## [YOUR ASSIGNMENT]
Gather, from the data below, each line in which the word "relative" occurs.

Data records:
[Start of Attachment]

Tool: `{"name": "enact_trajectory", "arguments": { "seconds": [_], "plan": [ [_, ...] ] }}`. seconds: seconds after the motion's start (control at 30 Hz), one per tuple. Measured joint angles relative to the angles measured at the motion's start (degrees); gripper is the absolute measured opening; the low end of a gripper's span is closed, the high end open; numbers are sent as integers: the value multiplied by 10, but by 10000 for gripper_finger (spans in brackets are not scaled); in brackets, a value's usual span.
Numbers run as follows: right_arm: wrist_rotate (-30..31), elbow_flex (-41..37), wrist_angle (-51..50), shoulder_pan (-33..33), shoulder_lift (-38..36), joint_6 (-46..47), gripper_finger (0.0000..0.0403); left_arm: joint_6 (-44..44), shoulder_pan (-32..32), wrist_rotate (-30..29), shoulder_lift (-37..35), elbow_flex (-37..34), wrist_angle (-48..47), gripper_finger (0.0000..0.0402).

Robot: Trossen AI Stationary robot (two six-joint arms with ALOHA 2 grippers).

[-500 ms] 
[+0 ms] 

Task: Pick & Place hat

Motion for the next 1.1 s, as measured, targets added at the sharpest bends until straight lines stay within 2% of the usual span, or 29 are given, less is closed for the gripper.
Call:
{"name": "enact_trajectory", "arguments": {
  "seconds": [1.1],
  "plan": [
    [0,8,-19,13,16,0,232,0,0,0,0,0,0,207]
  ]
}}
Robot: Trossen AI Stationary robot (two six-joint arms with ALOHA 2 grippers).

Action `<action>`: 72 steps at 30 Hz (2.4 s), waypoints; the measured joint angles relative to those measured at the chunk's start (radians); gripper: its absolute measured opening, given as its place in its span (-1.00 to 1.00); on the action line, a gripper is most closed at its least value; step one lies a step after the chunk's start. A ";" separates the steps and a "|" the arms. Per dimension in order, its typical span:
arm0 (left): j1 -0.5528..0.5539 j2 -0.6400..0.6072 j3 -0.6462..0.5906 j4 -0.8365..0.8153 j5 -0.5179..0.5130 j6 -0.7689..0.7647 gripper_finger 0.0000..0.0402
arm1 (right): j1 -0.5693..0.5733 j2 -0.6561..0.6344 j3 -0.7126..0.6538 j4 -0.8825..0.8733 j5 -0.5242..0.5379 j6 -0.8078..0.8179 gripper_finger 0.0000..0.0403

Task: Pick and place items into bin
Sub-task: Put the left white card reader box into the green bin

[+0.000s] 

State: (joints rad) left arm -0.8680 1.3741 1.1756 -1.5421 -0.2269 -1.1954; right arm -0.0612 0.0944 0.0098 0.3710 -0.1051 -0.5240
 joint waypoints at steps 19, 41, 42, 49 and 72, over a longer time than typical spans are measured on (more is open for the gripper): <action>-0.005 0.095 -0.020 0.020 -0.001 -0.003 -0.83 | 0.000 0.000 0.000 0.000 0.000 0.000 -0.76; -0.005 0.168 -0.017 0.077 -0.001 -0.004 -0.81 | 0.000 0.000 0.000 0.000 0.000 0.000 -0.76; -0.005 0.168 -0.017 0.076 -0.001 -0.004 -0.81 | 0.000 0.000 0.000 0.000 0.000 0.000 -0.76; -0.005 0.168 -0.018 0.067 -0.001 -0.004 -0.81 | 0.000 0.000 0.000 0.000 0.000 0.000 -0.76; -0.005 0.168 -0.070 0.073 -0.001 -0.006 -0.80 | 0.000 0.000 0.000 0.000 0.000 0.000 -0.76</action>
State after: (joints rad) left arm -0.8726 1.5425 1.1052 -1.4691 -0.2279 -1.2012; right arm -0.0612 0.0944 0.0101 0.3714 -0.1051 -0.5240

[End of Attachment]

## [RESPONSE BELOW]
Tool: `{"name": "enact_trajectory", "arguments": { "seconds": [_], "plan": [ [_, ...] ] }}`. seconds: seconds after the motion's start (control at 30 Hz), one per tuple. Measured joint angles relative to the angles measured at the motion's start (degrees); gripper is the absolute measured opening; the low end of a gripper's span is closed, the high end open; numbers are sent as integers: the value multiplied by 10, but by 10000 for gripper_finger (spans in brackets are not scaled); in brackets, a value's usual span.
Action `<action>`: 72 steps at 30 Hz (2.4 s), waypoints; the measured joint angles relative to those measured at the chunk's start (radians); gripper: its absolute measured opening, given as its place in its span (-1.00 to 1.00); on the action line, a gripper is most closed at its least value; step one lies a step after the chunk's start. A ";" separates the steps and a "|" the arms. Per dimension in order, its typical span:

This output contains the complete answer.